There’s no end of speculation, doomsaying and desperate well-wishing about the print industry recently. I’ll save that particular wrestling match for another day, but one important point I think is missing from the debate is that the fate of our typography industry hangs well in the balance.
Everyone’s worried about who will save the newspaper industry — but who will save our font houses?
The House That Garamond Built
Let’s get one point straight from the beginning: I don’t think the print industry is ever completely going away. Ever. There, I just completely dispelled the edge-of-your-seat suspense that had you questioning where you’d be going for your next slab-serif fix, didn’t I?
But things are changing, most definitely. Major papers across the country are folding, and seemingly untouchable magazines — even in the UK market, where print is still king — are quietly going the way of the dodo. I never thought I’d see the day when Blender, Domino and EGM would all close in the same calendar year, and that has me worrying: where will all the good type go?
Right now, a myriad of tiny font houses dot the countryside. Passionate tinkerers play with x-heights, ascenders and descenders to capture just the right tone for the medium. And today, magazines and newspapers are the vehicles utilizing and pushing that innovation in type.
The image above, for example, is a little font family known as Stag. In 2005 Esquire magazine commissioned type designer Christian Schwartz to develop Stag in order to get a punchier font for their headlines. According to Schwartz, “They had been using Hoefler & Frere-Jones’s sharply elegant Mercury for several years, and decided it was time to add an additional element to their typographic palette.” The result is impressive: 16 beautifully balanced weights and styles in the family, with an additional 14 from the later Stag Sans that came out of it as well. But if it weren’t for Esquire‘s art budget, it would have never seen the drawing board.
So I’m worried. There are plenty of type-promoting sites and blogs out there — the newly-relaunched Typographica is a great example, as are sites like The FontFeed, Fleuron, and so on. But a good deal of what these sites promote is the use of type in print, not on the web. For the same reasons that we need big-budget publications around to fund our best examples of journalism, so too do we need those same publications around in order to fund the Next Great Type Experiment.
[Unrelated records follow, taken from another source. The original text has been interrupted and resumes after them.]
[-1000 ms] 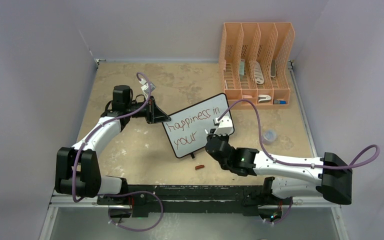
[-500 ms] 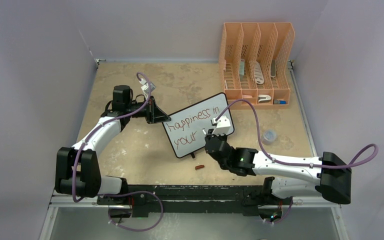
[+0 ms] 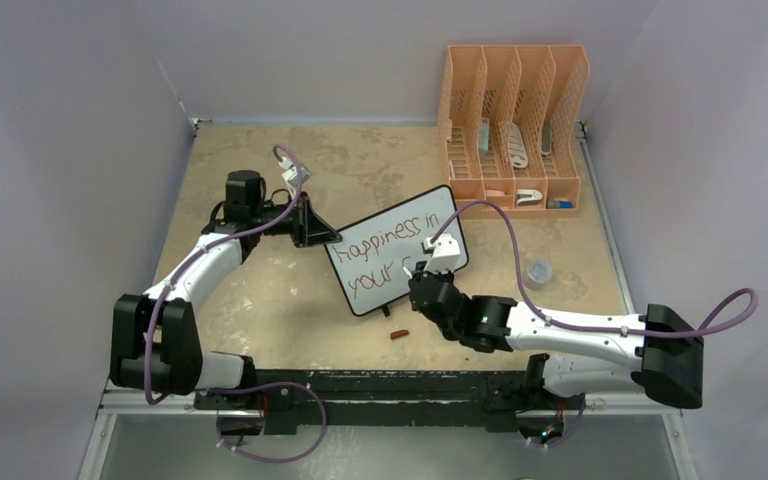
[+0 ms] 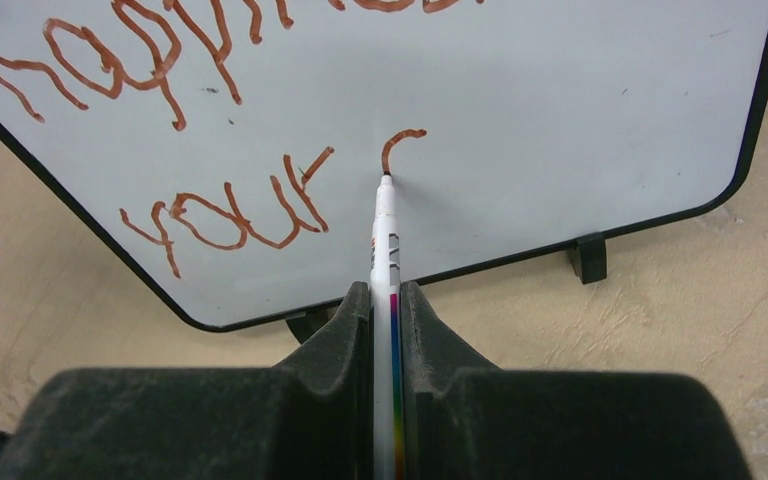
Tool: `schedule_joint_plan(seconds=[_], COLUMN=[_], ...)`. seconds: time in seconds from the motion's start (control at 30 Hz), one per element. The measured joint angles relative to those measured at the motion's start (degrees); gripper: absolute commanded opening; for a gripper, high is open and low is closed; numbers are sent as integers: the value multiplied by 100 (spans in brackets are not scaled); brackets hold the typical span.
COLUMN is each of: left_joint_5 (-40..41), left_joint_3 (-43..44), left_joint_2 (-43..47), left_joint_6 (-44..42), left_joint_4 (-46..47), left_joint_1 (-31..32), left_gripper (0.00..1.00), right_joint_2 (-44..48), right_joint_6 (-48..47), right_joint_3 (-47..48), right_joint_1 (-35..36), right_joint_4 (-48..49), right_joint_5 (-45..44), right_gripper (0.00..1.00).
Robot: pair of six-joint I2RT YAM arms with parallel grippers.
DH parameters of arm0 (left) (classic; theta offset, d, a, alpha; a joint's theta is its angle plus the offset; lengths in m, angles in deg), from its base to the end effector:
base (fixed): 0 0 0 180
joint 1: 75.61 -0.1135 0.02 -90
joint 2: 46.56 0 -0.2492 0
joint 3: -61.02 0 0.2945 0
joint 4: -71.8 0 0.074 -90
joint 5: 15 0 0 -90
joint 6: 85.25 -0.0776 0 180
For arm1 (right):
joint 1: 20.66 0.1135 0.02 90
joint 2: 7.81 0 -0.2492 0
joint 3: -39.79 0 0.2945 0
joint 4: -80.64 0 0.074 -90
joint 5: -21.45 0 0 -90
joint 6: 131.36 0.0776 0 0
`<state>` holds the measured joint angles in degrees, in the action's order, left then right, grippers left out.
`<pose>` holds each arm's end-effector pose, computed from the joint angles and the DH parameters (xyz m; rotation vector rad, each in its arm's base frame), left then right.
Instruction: Write a sentence on the whiteboard
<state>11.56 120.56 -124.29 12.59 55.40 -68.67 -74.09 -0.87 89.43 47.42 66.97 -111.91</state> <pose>0.3255 -0.1095 0.2034 0.6231 1.9725 -1.3389 0.1668 0.2719 0.1915 -0.0326 1.9732 0.4498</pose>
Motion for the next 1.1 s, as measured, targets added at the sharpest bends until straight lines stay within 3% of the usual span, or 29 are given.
schedule_joint_plan(seconds=[0.4, 1.1], left_joint_5=[-4, -7], left_joint_3=[0, 0], left_joint_2=[0, 0], left_joint_6=[0, 0], left_joint_4=[0, -17], left_joint_1=[0, 0], left_gripper=[0, 0], right_joint_2=[111, 317], right_joint_6=[271, -50], right_joint_3=[0, 4], right_joint_1=[-17, -26], right_joint_4=[-562, -238], right_joint_5=[50, -2], right_gripper=[0, 0])
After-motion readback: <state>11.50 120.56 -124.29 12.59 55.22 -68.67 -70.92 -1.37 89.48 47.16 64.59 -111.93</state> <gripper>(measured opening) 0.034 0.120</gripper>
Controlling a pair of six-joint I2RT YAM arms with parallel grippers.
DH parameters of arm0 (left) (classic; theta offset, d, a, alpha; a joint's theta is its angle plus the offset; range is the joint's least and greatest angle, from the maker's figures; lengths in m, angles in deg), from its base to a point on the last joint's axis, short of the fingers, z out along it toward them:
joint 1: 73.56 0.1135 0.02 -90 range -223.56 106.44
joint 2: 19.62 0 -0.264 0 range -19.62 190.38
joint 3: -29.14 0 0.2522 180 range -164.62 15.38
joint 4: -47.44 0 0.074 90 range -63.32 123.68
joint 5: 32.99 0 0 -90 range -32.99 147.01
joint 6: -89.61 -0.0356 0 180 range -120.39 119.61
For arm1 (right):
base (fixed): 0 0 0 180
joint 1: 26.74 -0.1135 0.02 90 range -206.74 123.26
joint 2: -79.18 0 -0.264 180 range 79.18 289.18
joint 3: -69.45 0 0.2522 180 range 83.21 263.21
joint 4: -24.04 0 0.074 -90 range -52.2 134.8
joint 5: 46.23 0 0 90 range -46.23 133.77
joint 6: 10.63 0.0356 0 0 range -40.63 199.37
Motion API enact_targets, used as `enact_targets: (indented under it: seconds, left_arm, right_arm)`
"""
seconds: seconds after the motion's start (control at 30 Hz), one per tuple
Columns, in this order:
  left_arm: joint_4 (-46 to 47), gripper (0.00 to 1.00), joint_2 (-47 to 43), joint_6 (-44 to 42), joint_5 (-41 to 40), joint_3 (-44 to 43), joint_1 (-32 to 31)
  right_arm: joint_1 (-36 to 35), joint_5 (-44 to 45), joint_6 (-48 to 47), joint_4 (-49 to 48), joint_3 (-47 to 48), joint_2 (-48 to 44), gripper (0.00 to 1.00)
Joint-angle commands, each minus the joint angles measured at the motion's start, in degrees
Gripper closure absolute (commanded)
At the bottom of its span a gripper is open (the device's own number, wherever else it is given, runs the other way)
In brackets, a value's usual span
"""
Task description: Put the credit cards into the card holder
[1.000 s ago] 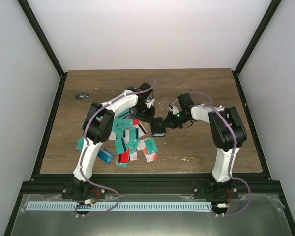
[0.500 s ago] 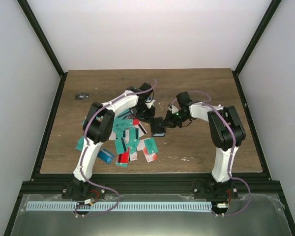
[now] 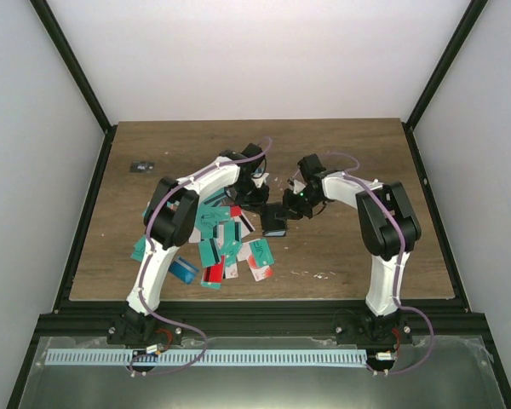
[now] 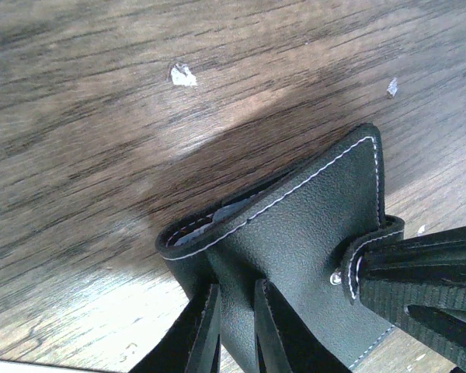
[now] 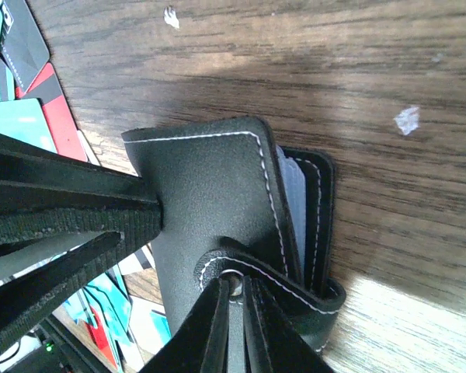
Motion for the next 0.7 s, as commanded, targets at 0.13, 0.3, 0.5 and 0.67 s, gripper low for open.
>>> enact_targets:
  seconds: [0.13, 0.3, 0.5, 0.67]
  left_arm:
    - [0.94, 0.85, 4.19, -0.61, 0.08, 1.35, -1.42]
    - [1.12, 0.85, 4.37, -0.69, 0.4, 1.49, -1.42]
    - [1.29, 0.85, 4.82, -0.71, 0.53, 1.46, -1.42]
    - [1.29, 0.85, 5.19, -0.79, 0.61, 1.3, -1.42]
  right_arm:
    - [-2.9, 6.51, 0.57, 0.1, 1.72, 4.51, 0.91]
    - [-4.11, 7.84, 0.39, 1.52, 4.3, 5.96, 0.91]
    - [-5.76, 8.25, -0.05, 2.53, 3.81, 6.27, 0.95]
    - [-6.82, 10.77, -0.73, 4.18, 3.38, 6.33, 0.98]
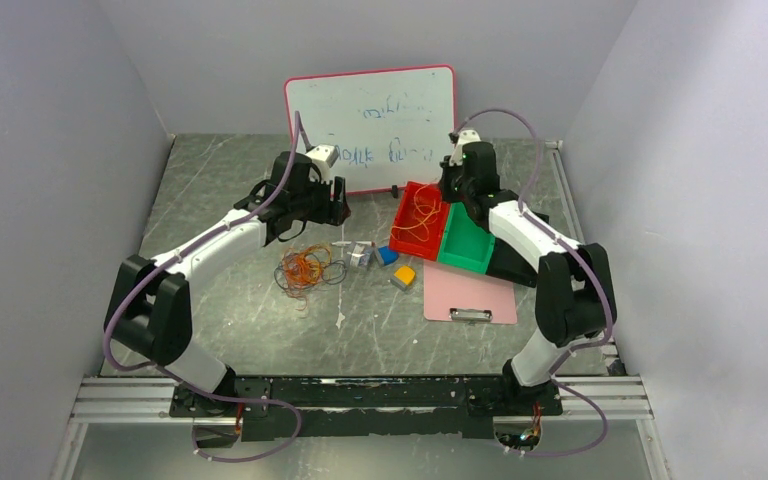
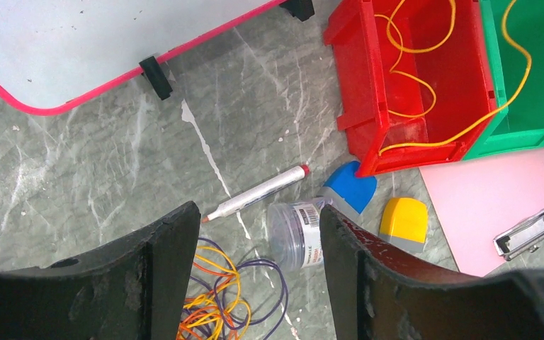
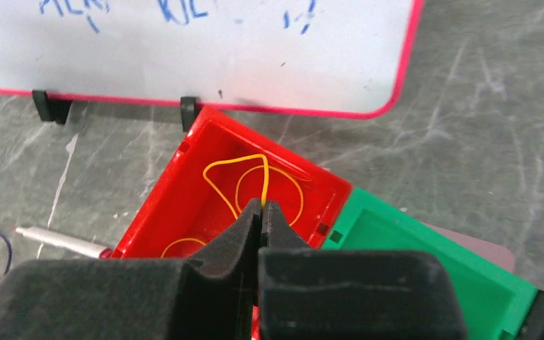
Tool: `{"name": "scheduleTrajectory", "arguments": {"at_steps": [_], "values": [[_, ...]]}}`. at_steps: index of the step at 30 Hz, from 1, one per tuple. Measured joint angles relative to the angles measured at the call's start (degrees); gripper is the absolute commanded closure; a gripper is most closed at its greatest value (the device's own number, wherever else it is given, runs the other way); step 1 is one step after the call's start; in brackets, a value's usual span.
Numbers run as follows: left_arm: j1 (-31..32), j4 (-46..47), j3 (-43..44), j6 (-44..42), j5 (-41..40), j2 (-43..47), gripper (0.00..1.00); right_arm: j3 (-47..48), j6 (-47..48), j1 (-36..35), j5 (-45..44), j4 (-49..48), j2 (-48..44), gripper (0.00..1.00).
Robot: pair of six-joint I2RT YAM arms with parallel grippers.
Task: Untangle the cables
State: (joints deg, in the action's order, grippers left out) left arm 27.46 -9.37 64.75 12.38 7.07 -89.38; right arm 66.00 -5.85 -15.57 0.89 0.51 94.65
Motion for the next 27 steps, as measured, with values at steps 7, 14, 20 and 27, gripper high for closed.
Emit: {"name": "scheduleTrajectory", "arguments": {"at_steps": [7, 14, 20, 27], "values": [[0.0, -0.1, 0.0, 0.0, 0.0, -0.5, 0.33, 1.2, 1.0, -0.3, 4.5, 2.1, 5.3, 0.75], [0.0, -0.3, 0.0, 0.0, 0.0, -0.6, 0.33, 1.5, 0.4, -0.3, 3.6, 3.3, 6.1, 0.52], [0.0, -0.3, 0.1, 0.0, 0.0, -0.8, 0.33, 1.5, 0.3, -0.3, 2.5, 3.3, 2.9, 0.42], [0.0, -0.4, 0.1, 0.0, 0.0, -1.0, 0.33, 2.5, 0.3, -0.6, 4.4, 4.3, -0.3, 0.44]]}}
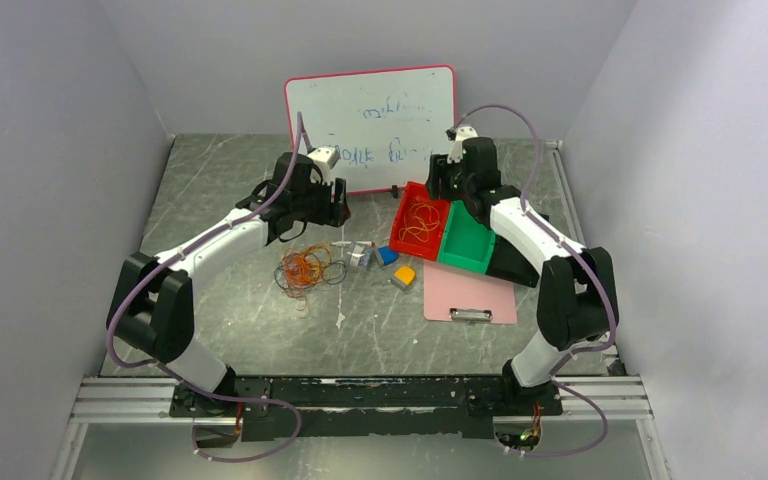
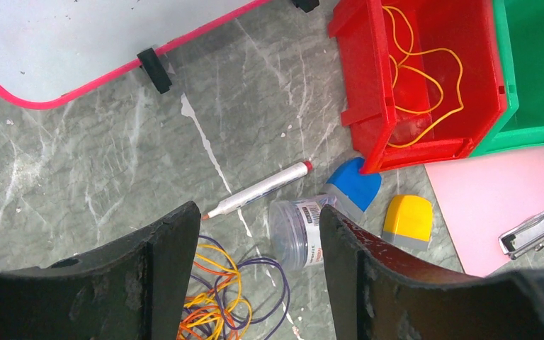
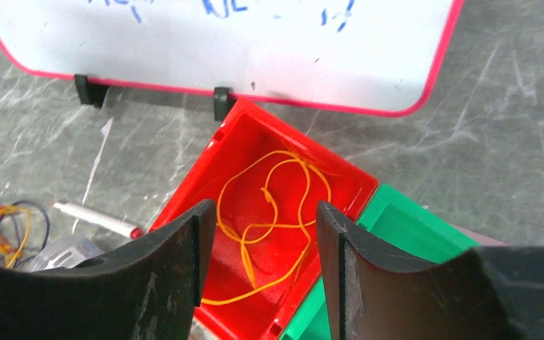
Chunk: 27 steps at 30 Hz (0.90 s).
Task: Untangle the cables
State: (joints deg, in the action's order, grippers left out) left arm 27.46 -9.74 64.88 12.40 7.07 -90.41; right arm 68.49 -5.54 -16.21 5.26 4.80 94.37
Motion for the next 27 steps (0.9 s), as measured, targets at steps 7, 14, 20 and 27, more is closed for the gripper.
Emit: {"name": "scheduleTrajectory", "arguments": {"at_steps": [7, 14, 20, 27], "values": [[0.0, 0.0, 0.0, 0.0, 0.0, 0.0, 0.33, -0.2, -1.5, -3.6, 2.9, 5.4, -1.3, 0.57], [0.0, 0.0, 0.0, 0.1, 0.0, 0.0, 0.33, -3.0, -4.3, -10.2, 2.5, 9.6, -3.6, 0.64], [0.0, 0.0, 0.0, 0.5, 0.0, 0.0, 0.33, -4.0, -6.2, -10.4, 1.2, 9.6, -1.7, 0.61], [0.0, 0.0, 0.0, 0.5, 0.0, 0.0, 0.34, -3.0, -7.4, -10.2, 0.8, 7.5, 4.8, 0.64]]}}
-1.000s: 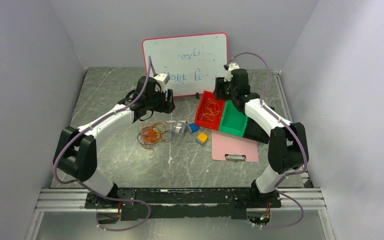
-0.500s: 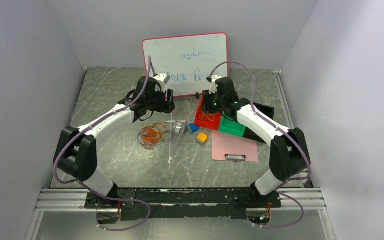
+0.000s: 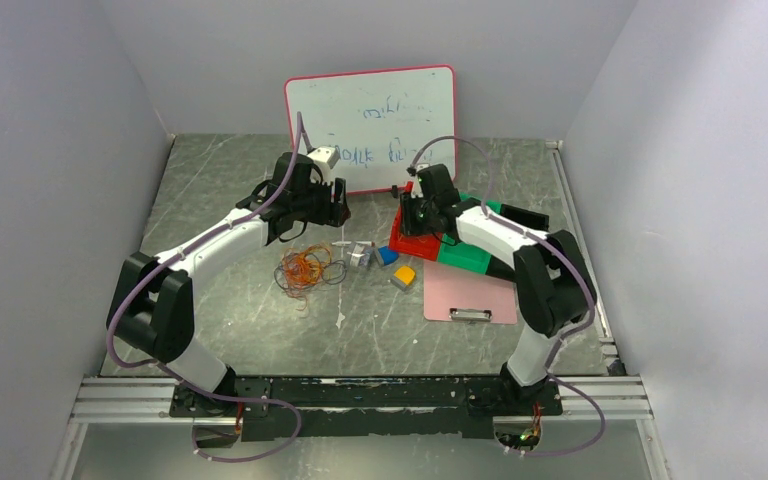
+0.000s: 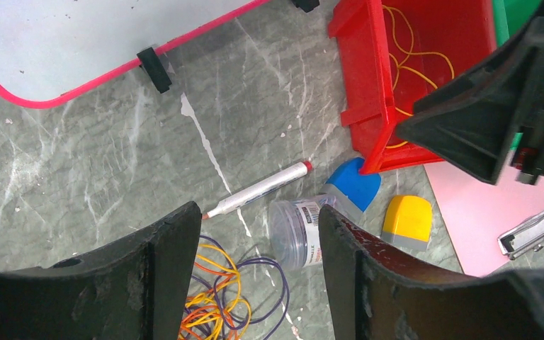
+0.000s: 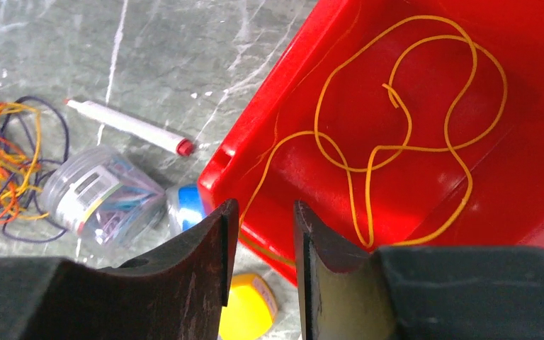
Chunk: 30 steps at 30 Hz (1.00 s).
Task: Untangle the cables
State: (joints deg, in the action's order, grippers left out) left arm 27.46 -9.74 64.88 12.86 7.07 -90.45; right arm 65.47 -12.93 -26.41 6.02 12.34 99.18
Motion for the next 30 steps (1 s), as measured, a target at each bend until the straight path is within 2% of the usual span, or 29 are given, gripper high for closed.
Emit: {"name": "scheduleTrajectory", "arguments": {"at_steps": [5, 10, 14, 16, 22, 30], "values": [[0.0, 0.0, 0.0, 0.0, -0.3, 0.0, 0.34, 1.6, -0.8, 0.0, -1.3, -0.3, 3.8, 0.71], [0.0, 0.0, 0.0, 0.2, -0.4, 0.0, 0.35, 2.7, -0.7, 0.2, -4.2, -0.6, 5.5, 0.83], [0.0, 0.0, 0.0, 0.2, -0.5, 0.0, 0.35, 3.1, -0.3, 0.7, -6.1, -1.6, 6.8, 0.85], [0.0, 0.0, 0.0, 0.2, -0.5, 0.0, 0.35, 3.1, -0.1, 1.0, -7.2, -2.0, 7.3, 0.83], [0.0, 0.0, 0.0, 0.2, -0.9, 0.0, 0.34, 3.1, 1.2, 1.7, -8.9, -3.3, 6.3, 0.68], [0.0, 0.0, 0.0, 0.5, -1.0, 0.0, 0.34, 3.1, 0.2, 1.3, -7.0, -3.5, -1.6, 0.56]]}}
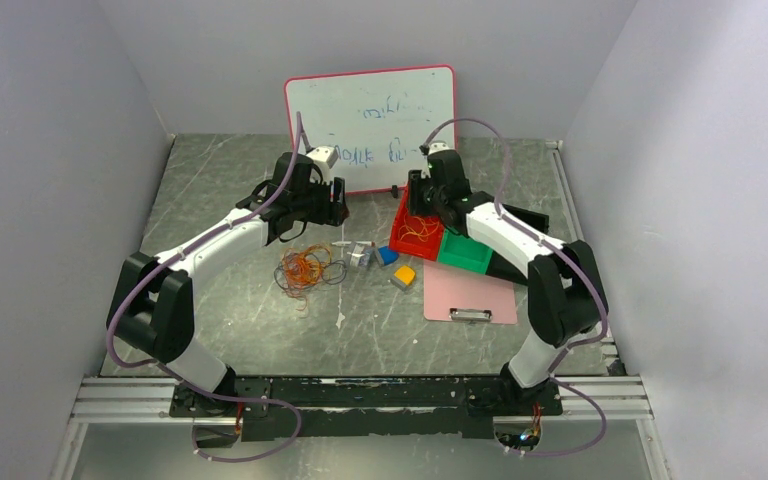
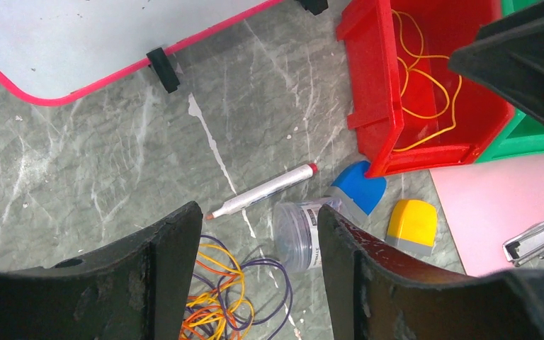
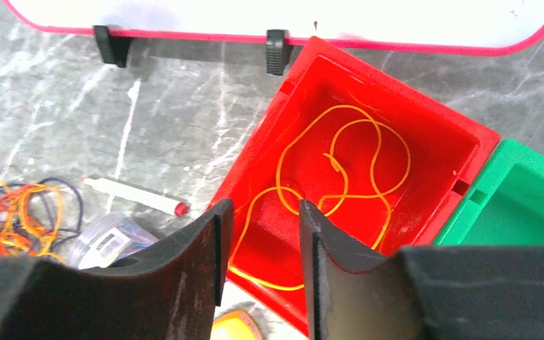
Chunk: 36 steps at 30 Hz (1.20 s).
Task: Untangle the cables
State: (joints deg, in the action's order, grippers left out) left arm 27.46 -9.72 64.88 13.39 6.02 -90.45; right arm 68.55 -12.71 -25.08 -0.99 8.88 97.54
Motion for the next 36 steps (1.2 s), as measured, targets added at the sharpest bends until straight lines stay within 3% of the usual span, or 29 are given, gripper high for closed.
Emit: {"name": "scheduleTrajectory", "arguments": {"at_steps": [10, 20, 28, 36], "values": [[0.0, 0.0, 0.0, 0.2, -0.9, 0.0, 0.34, -7.2, -8.0, -3.1, 0.5, 0.7, -2.7, 0.54], [0.0, 0.0, 0.0, 0.2, -0.9, 0.0, 0.34, -6.0, -10.2, -2.6, 0.2, -1.2, 2.1, 0.54], [0.0, 0.0, 0.0, 0.2, -0.9, 0.0, 0.35, -3.6, -10.2, -0.7, 0.1, -2.1, 7.1, 0.67], [0.0, 0.0, 0.0, 0.1, -1.4, 0.0, 0.35, -1.2, -8.1, 0.7, -0.6, -3.2, 8.5, 0.54]]}}
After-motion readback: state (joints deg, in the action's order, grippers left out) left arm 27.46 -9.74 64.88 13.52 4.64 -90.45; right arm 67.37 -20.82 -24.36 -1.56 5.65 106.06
Again, print isn’t going anywhere. Every new communication medium has always sounded the siren calls of “the death of [insert previous mediums here],” and so far they’re all still here. The change is that now there are that many more avenues toward readers’ eyes, and the pie slices keep getting thinner. Will Wired be able to bust $60,000 per issue on their art budget for much longer? I hope so. But if that ever gets trimmed back, I remain skeptical that a Kindle DX is going to be adequate means of picking up the typographical slack.
No, I don’t think typography is dying. And this is a web developer talking!
Typography on the web has had a tough time. No other element of design suffered in the ‘cross-over’ to the web as much as typography did. Let’s face it - up until CSS became a viable technology we couldn’t do anything more than choose a typeface and font size 117-202 dumps. No wonder typography has become less of a focus for designers that have moved to the web 1Y0-259 dumps.
It is making a comeback however - there is more interest in it since CSS became co

No, I don’t think typography is dying. And this is a web developer talking!
Typography on the web has had a tough time. No other element of design suffered in the ‘cross-over’ to the web as much as typography did. Let’s face it - up until CSS became a viable technology we couldn’t do anything more than choose a typeface and font size 117-202 dumps. No wonder typography has become less of a focus for designers that have moved to the web 1Y0-259 dumps.
It is making a comeback however - there is more interest in it since CSS became completely mainstream, and CSS 3 should build on this even more.